Thursday, 24 December 2015

Christmas photos

I've been very busy with other work lately so blog updates have had to take a back seat for a couple of months. Over the last few days I've taken a few photos of people in Assen, out and about, enjoying the traditional pre-Christmas activity of spending money.

There was a continuous stream of people cycling past this spot yesterday.

All ages, all demographics.

All ages, all demographics.

All ages, all demographics.

All ages, all demographics. For cycling to achieve a high modal share, it must attract everyone. I.e. everyday cycling must be both convenient and safe. The experience should be pleasurable and not akin to an extreme sport. In particular, subjective safety is of paramount importance.

Shopping by bike is of course normal for many people.

Almost everyone rides a bicycle optimised over decades as a practical and reliable means of everyday transport

It's quite common to see a parent in a hurry giving a tired child a helping hand.

All age groups cycle

Let's not forget that cycling infrastructure isn't only for able-bodied "cyclists"

It's legal to walk one dog while cycling in the Netherlands... but two would be dangerous.

Bakfietsen are great for carrying small children, but of course it's more difficult to find a parking space for a larger bike.

Because there are no cars in the city centre, children can ride their own bikes in safety.

In the city centre square (which was once a car-park).

Outside a department store. Luggage racks, comfy saddles, capacious panniers, mudguards, coatguards, chainguards, permanently fitted locks and lights are all part of what makes for a reliable everyday bicycle.

Bikes next to the Christmas market. There were not enough racks so like most of the bikes in these photos, these are not parked in racks. Front luggage racks are a very popular and practical addition to any bike.

The city centre is officially completely pedestrianized. But the strip on the middle which looks like a road is for bikes. I explained about this in a post from last year.

A surprisingly large number of people make their journeys to the centres of Dutch cities by car, despite the queues that they have to endure to do so. It's important not to give a false impression of how many journeys are by bike vs. car in the Netherlands.

Standing in exactly the same place and pointing the camera in the opposite direction I had a fine view of the people who had chosen to cycle making their journeys without any delays at all. Unravelling of modes allows cycle journeys not to be affected by queuing cars.

Amongst the many parked bicycles everywhere you find some evidence of a real minority in he Netherlands: Approximately 1% of journeys in this country are made by moped.
Local shopping centres also attract many people by bike. All the racks were full today, and there were lots of bikes parked outside the racks.

But just as in the centre, some people come by car even if it means they have to drive around a lot to find a parking space


Oliebollen, a type of doughnut, are very popular at this time of year (and more so on New Year's Eve)

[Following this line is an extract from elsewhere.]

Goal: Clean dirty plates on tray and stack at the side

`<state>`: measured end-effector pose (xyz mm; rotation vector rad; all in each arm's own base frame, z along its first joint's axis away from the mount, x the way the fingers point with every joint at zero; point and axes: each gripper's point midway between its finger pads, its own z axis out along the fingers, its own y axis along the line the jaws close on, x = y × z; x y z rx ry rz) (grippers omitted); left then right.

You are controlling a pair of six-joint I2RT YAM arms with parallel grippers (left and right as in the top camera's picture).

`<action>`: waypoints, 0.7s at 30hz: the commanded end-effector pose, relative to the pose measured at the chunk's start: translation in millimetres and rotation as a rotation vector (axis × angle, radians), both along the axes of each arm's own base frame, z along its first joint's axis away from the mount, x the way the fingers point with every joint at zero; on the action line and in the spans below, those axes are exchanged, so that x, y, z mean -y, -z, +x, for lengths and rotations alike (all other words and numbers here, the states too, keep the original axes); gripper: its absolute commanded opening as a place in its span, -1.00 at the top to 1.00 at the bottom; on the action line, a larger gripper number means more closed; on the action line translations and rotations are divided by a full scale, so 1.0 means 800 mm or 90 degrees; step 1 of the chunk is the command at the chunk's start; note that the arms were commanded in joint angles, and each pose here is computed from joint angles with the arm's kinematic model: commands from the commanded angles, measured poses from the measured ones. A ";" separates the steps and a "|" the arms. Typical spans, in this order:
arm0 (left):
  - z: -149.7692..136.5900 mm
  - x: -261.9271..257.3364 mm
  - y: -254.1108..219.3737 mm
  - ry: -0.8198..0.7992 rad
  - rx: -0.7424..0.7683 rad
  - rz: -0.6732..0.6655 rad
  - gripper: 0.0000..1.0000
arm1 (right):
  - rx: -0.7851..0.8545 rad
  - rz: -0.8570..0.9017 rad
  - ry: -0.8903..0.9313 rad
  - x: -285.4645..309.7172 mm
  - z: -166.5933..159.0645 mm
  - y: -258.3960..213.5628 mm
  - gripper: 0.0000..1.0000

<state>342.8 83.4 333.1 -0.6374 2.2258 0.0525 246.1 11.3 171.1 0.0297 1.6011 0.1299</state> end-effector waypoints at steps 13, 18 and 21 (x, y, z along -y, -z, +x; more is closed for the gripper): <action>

City centre cycle-parking after dark.

Pub(cafe) on one side o the street, shops on the other. Both with bikes outside

Lamp-post. Bicycle.

The Drentsarchief

The Nieuwe Kolk. Assen's combined library, cinema, theatre and concert hall. The sign points to the indoor cycle-parking. Unfortunately, the road outside this building isn't really very good for cycling.


The new pancake boat is extremely popular

The reflections from the traffic jam on the other side of the canal were quite pretty but I was glad not to be part of this queue.

Instead, I was happy to be part of the free-flowing cycle-traffic using the bicycle road on the other side of the canal.

Judy visited a hairdresser in a village 15 km away today. Longer journeys are hassle free when decent cycling infrastructure runs the whole distance.

A friend combines delivering the mail with impersonating Santa. It's safe to stop and chat because we were not standing on busy roads.
Study tours
If you wish to find out about how the "miracle" of mass cycling was achieved in the Netherlands, we're taking bookings now for our next open study tour in April.

Merry Christmas and a Happy New Year
Whatever and however you celebrate at this time of year, I wish you the best of luck.
I downloaded the design for this Koch snowflake hanging from our Christmas tree, but I've also made several of my own part designs, most of them for cyclists, free to download.

1 comment:

Rebecca Albrecht said...

Lovely pictures. I can't wait to return!